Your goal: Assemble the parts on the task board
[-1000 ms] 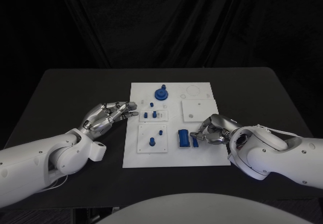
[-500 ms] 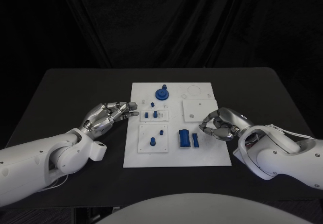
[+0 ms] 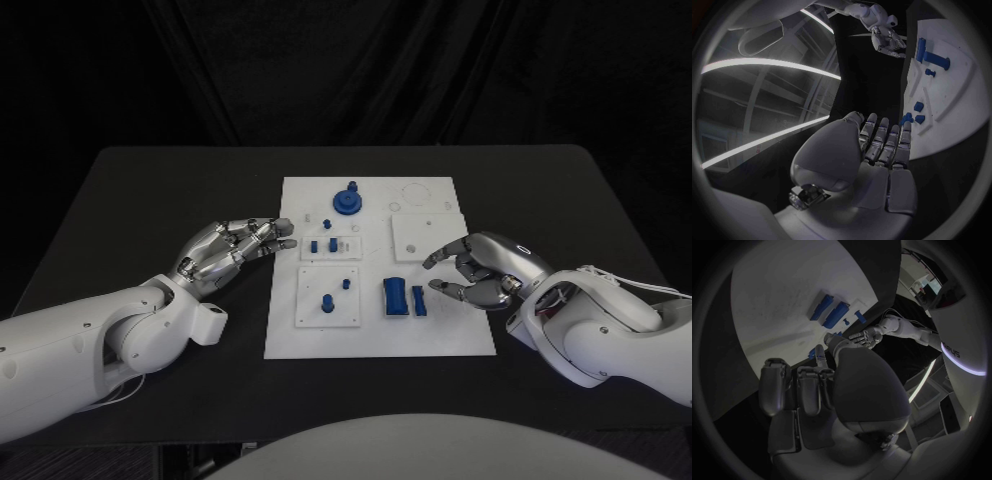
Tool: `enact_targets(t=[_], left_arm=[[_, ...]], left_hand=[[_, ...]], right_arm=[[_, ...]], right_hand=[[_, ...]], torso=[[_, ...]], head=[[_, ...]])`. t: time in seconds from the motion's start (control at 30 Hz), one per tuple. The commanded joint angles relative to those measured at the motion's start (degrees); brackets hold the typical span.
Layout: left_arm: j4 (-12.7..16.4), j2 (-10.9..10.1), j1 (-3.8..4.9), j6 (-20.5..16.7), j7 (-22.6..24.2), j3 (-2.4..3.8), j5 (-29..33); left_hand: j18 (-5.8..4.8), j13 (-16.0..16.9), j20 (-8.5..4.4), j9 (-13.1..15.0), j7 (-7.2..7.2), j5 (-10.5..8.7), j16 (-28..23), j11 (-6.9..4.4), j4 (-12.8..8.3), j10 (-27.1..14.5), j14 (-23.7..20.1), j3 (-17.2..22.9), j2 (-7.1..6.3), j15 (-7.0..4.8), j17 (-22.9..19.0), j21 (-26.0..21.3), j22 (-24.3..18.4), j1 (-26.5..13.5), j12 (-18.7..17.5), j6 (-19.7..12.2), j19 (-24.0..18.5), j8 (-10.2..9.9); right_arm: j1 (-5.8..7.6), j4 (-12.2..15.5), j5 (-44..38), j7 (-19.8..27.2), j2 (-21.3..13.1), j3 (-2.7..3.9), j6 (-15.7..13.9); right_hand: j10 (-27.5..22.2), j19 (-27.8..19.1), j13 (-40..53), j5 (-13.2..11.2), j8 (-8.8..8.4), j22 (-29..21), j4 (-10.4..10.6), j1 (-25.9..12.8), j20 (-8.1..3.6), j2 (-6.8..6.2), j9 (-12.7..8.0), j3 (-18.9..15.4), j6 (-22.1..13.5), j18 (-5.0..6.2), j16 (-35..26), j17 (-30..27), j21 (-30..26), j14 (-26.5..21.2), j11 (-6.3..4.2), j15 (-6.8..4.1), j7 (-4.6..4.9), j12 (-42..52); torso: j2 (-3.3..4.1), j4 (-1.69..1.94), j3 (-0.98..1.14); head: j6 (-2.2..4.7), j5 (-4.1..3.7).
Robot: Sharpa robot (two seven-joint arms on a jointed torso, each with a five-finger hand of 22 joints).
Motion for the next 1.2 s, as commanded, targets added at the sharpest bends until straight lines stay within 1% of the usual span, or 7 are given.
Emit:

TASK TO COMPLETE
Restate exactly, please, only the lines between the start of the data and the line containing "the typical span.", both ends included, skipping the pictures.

ANSWER TO THE EXERCISE
Your goal: Assemble the parts on the task board
[-1000 ms] 
[-500 ms] 
[+0 ms] 
Tool: `enact_targets(t=[_], left_arm=[[_, ...]], left_hand=[[_, ...]], right_arm=[[_, ...]], right_hand=[[_, ...]], torso=[[_, ...]], head=[[_, ...]])`. t: time in seconds from the motion's start (control at 30 Hz), one per tuple. The commanded joint angles relative to those measured at the motion's start (degrees); brackets hold the typical span.

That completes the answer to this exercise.